WORK INSTRUCTION - In the records that follow, find each line with "outline" and pull it out.

RECORDS PROVIDED -
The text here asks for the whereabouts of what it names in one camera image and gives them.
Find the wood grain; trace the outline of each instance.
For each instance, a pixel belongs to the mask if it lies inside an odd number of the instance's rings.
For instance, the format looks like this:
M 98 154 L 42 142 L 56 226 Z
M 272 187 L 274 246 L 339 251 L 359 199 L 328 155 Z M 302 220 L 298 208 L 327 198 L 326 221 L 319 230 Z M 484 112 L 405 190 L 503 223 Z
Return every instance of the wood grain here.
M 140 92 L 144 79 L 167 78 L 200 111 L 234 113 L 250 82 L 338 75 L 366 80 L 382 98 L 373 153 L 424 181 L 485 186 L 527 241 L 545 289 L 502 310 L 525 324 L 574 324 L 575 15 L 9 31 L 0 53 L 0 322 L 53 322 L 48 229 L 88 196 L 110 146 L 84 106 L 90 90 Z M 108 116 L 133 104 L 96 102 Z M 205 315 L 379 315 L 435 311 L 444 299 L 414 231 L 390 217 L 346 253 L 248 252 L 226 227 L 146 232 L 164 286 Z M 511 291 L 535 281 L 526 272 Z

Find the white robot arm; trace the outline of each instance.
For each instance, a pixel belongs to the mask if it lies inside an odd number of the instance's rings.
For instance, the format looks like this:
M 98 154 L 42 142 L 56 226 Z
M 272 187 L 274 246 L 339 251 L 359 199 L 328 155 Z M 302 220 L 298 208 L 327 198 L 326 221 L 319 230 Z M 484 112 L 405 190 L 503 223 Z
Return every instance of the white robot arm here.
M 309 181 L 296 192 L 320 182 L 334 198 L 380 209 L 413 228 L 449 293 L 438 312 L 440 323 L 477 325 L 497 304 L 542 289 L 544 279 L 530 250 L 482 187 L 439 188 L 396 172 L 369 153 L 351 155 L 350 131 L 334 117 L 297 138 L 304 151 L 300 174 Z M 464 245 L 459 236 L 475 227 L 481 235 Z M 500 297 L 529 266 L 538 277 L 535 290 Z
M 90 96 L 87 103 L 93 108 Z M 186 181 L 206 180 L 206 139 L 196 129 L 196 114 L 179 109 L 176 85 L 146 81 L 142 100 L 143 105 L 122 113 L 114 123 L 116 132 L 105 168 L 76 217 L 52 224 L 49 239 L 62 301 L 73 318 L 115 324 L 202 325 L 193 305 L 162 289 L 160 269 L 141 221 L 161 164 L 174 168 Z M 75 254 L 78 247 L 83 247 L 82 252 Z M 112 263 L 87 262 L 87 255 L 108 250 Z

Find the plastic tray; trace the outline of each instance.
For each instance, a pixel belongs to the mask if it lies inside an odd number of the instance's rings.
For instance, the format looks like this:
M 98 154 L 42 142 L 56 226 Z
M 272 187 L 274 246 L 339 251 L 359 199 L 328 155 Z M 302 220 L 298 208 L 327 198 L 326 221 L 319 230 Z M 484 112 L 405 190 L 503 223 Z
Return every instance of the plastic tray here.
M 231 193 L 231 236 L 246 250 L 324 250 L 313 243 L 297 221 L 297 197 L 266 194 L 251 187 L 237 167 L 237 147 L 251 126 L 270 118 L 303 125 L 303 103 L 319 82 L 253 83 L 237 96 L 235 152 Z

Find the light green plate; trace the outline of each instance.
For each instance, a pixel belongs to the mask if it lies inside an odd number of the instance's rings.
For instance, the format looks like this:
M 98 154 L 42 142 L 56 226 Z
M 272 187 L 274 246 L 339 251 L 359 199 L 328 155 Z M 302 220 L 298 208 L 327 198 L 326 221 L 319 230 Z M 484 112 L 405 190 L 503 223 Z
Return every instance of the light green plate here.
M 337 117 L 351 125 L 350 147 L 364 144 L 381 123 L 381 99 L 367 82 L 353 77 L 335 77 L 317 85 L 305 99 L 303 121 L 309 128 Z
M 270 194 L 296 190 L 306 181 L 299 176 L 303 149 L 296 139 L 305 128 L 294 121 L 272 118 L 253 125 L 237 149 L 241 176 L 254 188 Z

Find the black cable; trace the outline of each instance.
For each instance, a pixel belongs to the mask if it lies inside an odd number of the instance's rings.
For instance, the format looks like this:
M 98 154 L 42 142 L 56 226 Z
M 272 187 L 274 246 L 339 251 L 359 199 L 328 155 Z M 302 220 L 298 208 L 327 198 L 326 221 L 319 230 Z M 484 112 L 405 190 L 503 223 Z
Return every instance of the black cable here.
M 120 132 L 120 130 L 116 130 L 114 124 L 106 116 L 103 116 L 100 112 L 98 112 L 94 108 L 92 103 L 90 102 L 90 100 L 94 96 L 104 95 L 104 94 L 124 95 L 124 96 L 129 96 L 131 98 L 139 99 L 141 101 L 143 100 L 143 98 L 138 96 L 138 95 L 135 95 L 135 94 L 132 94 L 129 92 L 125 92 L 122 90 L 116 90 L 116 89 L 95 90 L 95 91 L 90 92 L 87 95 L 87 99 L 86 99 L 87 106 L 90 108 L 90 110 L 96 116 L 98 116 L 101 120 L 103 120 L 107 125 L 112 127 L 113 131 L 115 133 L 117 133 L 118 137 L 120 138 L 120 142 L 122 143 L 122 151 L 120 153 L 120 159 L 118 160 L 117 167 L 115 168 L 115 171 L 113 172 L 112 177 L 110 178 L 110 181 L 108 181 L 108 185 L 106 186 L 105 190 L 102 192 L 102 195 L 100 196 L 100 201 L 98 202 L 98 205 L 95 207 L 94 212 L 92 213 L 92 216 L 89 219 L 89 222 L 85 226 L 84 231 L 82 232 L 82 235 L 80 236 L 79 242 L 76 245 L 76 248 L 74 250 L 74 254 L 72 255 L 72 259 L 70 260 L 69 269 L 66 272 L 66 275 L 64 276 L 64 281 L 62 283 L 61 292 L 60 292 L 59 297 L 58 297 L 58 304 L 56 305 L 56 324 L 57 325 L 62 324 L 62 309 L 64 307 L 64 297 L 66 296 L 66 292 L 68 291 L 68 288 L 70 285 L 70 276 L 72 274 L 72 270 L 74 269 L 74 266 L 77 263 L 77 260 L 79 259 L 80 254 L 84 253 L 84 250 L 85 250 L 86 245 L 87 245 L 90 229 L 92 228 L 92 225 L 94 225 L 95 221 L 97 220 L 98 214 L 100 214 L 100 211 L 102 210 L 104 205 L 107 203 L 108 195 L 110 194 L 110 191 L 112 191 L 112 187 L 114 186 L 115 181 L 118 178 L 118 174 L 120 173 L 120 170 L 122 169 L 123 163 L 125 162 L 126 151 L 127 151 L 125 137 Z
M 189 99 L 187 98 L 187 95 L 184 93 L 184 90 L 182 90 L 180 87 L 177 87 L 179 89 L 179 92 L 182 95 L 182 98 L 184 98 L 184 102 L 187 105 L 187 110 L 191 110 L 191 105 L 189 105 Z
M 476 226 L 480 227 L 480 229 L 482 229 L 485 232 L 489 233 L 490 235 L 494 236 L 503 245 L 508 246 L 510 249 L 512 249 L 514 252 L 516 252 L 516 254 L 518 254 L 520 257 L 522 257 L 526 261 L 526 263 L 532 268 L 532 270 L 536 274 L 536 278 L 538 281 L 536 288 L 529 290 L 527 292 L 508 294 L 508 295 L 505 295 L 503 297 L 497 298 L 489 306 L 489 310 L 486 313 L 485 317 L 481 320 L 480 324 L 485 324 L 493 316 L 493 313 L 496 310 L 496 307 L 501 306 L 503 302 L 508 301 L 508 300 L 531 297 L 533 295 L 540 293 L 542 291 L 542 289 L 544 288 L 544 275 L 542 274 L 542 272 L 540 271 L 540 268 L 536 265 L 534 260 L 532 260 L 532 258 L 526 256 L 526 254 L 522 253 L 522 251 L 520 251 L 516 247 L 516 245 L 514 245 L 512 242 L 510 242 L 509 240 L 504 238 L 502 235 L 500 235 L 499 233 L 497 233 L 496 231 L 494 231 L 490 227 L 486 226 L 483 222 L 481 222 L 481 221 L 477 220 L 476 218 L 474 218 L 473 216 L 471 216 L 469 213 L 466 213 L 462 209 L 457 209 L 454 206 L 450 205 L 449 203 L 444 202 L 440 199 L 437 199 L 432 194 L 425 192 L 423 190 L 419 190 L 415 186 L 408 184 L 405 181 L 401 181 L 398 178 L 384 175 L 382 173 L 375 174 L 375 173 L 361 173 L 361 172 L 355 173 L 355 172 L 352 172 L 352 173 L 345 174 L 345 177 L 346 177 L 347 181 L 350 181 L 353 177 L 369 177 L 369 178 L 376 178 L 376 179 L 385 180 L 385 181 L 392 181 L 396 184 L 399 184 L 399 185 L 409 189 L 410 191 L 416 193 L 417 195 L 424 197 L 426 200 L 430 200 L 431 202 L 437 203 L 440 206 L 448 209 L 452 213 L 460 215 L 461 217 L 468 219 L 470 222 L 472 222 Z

WRITTEN ANSWER -
Find the wood grain; trace the outline of each instance.
Find the white robot arm; trace the outline of each instance.
Find the plastic tray; trace the outline of each instance.
Find the light green plate; trace the outline of each instance.
Find the black cable; trace the outline of each instance.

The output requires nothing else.